__Work required__. Where a line below has the string "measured" in it, include it in the count, and give that count alone.

__Dataset extract__.
***
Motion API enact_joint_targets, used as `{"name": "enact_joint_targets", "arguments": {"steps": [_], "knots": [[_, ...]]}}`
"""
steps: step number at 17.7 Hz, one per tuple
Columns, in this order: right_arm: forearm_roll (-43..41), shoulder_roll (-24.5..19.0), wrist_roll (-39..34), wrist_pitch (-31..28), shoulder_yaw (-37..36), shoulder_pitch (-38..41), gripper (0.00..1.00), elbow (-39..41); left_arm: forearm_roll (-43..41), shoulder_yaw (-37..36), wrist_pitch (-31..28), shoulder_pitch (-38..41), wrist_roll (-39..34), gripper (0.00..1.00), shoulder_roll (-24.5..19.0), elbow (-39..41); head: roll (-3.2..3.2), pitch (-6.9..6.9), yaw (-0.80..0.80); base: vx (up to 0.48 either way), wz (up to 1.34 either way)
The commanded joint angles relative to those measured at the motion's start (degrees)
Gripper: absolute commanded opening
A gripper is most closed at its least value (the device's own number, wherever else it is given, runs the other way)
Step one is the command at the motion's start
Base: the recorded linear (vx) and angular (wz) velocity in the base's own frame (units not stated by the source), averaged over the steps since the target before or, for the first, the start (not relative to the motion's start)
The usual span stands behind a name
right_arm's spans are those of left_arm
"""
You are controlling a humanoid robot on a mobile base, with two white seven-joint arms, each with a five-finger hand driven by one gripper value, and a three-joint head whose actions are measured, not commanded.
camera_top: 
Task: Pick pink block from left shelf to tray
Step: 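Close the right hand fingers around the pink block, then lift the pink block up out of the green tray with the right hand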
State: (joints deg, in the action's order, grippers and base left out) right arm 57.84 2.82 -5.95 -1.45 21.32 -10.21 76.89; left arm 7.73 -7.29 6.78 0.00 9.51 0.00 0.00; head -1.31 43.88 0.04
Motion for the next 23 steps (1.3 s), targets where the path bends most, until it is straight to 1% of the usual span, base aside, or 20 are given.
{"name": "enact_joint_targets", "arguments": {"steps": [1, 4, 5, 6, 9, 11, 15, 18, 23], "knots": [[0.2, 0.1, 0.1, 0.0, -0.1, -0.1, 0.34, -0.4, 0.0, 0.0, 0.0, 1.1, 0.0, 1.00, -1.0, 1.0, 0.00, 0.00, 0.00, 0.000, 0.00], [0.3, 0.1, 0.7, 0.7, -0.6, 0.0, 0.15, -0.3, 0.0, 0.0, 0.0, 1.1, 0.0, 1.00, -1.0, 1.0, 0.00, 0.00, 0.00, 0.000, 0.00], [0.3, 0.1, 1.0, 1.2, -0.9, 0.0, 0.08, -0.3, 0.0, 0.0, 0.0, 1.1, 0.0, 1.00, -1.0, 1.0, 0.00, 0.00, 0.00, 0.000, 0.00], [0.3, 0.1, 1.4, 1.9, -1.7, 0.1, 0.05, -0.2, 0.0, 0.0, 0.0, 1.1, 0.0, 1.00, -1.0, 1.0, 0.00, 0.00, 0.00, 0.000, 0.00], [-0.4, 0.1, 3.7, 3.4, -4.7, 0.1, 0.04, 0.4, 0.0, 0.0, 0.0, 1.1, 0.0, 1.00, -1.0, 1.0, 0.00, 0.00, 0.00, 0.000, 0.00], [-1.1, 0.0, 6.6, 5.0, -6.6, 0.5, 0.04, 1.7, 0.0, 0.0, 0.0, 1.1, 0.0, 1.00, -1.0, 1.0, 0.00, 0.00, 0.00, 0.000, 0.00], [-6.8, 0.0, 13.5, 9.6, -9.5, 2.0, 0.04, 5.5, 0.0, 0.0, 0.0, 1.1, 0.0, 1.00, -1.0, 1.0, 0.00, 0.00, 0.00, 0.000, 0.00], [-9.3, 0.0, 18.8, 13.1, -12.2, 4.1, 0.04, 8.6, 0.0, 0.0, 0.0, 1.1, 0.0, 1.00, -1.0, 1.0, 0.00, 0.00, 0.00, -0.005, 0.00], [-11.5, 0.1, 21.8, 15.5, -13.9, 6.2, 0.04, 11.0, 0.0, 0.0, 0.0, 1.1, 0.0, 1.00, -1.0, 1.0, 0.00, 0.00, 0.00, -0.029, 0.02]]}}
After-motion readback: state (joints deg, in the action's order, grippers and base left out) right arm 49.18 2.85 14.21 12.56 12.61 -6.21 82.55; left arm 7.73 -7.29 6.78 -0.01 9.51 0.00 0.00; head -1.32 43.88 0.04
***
__Result__. 2